Problem requirements: Quote every line of the data below as it stands, omitting pictures.

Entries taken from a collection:
○ ○ ○ ○
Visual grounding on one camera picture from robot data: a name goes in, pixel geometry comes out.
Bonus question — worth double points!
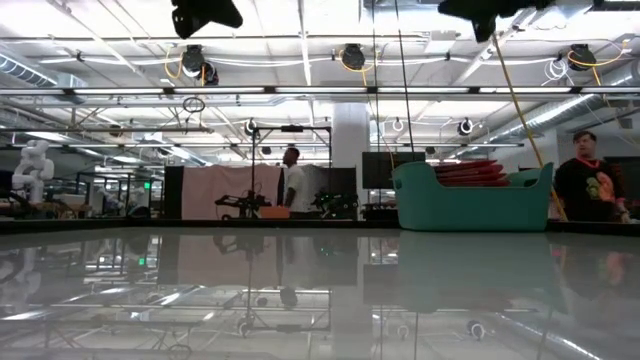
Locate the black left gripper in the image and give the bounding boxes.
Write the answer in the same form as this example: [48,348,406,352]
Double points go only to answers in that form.
[171,0,245,40]

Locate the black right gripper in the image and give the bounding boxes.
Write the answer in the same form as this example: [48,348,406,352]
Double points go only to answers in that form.
[437,0,506,44]

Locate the long ceiling light bar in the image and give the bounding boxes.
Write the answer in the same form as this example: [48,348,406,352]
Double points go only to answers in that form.
[0,86,640,97]

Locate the white square pillar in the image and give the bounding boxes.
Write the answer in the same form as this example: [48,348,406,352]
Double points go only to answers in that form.
[332,102,372,221]

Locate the pink curtain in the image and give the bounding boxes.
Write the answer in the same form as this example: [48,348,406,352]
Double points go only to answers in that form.
[181,164,285,220]

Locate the black monitor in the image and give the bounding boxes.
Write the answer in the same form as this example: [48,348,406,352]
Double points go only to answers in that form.
[362,151,427,190]

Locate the black tall cabinet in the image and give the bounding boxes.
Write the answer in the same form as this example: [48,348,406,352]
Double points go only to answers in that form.
[163,165,185,220]

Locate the person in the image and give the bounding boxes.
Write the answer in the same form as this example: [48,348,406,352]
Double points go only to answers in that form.
[281,147,310,220]
[553,130,634,225]

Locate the teal plastic basket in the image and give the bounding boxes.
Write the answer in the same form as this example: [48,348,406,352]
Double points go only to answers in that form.
[391,161,555,232]

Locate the black equipment cabinet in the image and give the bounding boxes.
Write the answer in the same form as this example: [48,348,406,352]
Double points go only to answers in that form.
[327,167,359,220]

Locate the orange box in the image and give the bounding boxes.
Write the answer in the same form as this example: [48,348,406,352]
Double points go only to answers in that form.
[258,206,292,220]

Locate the black ceiling cable reel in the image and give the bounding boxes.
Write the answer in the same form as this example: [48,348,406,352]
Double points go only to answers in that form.
[566,43,598,71]
[179,43,220,87]
[341,43,367,72]

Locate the thin black hanging cable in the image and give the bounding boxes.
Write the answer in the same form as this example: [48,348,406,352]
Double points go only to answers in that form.
[370,0,382,221]
[393,0,417,154]

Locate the black cable loop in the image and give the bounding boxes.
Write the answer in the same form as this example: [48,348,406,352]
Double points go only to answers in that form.
[181,95,207,114]

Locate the black distant rig frame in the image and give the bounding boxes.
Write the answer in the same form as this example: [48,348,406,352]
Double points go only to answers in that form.
[251,124,334,221]

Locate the yellow hanging cable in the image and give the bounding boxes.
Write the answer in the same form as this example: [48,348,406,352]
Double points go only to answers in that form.
[492,34,570,222]

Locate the silver ventilation duct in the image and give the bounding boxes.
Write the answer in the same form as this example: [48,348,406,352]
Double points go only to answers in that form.
[0,52,90,105]
[492,59,640,146]
○ ○ ○ ○
Answer space:
Visual grounding on one camera picture from robot data: a name goes in, pixel geometry comes out.
Bonus question — worth double points!
Locate the black left gripper in the image and give the bounding boxes.
Write the answer in the same form as this example: [48,348,406,352]
Double points go only to answers in that form.
[171,0,245,40]

Locate the black right gripper in the image and give the bounding boxes.
Write the answer in the same form as this example: [48,348,406,352]
Double points go only to answers in that form.
[437,0,506,44]

Locate the long ceiling light bar in the image and give the bounding boxes.
Write the answer in the same form as this example: [48,348,406,352]
Double points go only to answers in that form.
[0,86,640,97]

Locate the white square pillar in the image and give the bounding boxes.
Write the answer in the same form as this example: [48,348,406,352]
Double points go only to answers in that form.
[332,102,372,221]

Locate the pink curtain in the image and give the bounding boxes.
Write the answer in the same form as this example: [48,348,406,352]
Double points go only to answers in that form.
[181,164,285,220]

Locate the black monitor in the image and give the bounding boxes.
Write the answer in the same form as this example: [48,348,406,352]
Double points go only to answers in that form.
[362,151,427,190]

Locate the black tall cabinet in the image and give the bounding boxes.
Write the answer in the same form as this example: [48,348,406,352]
Double points go only to answers in that form.
[163,165,185,220]

Locate the person in the image and give the bounding boxes.
Write the answer in the same form as this example: [48,348,406,352]
Double points go only to answers in that form.
[281,147,310,220]
[553,130,634,225]

Locate the teal plastic basket in the image and give the bounding boxes.
Write the answer in the same form as this example: [48,348,406,352]
Double points go only to answers in that form.
[391,161,555,232]

Locate the black equipment cabinet in the image and give the bounding boxes.
Write the answer in the same form as this example: [48,348,406,352]
Double points go only to answers in that form.
[327,167,359,220]

Locate the orange box in the image and give the bounding boxes.
Write the answer in the same form as this example: [48,348,406,352]
Double points go only to answers in that form.
[258,206,292,220]

Locate the black ceiling cable reel in the image and give the bounding boxes.
Write the answer in the same form as this example: [48,348,406,352]
Double points go only to answers in that form.
[566,43,598,71]
[179,43,220,87]
[341,43,367,72]

Locate the thin black hanging cable in the image and give the bounding boxes.
Write the answer in the same form as this example: [48,348,406,352]
Double points go only to answers in that form.
[370,0,382,221]
[393,0,417,154]

Locate the black cable loop in the image and give the bounding boxes.
Write the answer in the same form as this example: [48,348,406,352]
Double points go only to answers in that form.
[181,95,207,114]

Locate the black distant rig frame in the image and give the bounding boxes.
Write the answer in the same form as this example: [48,348,406,352]
Double points go only to answers in that form.
[251,124,334,221]

Locate the yellow hanging cable in the image and give the bounding boxes.
Write the answer in the same form as this example: [48,348,406,352]
Double points go only to answers in that form.
[492,34,570,222]

Locate the silver ventilation duct in the image and give the bounding boxes.
Write the answer in the same form as this example: [48,348,406,352]
Double points go only to answers in that form.
[0,52,90,105]
[492,59,640,146]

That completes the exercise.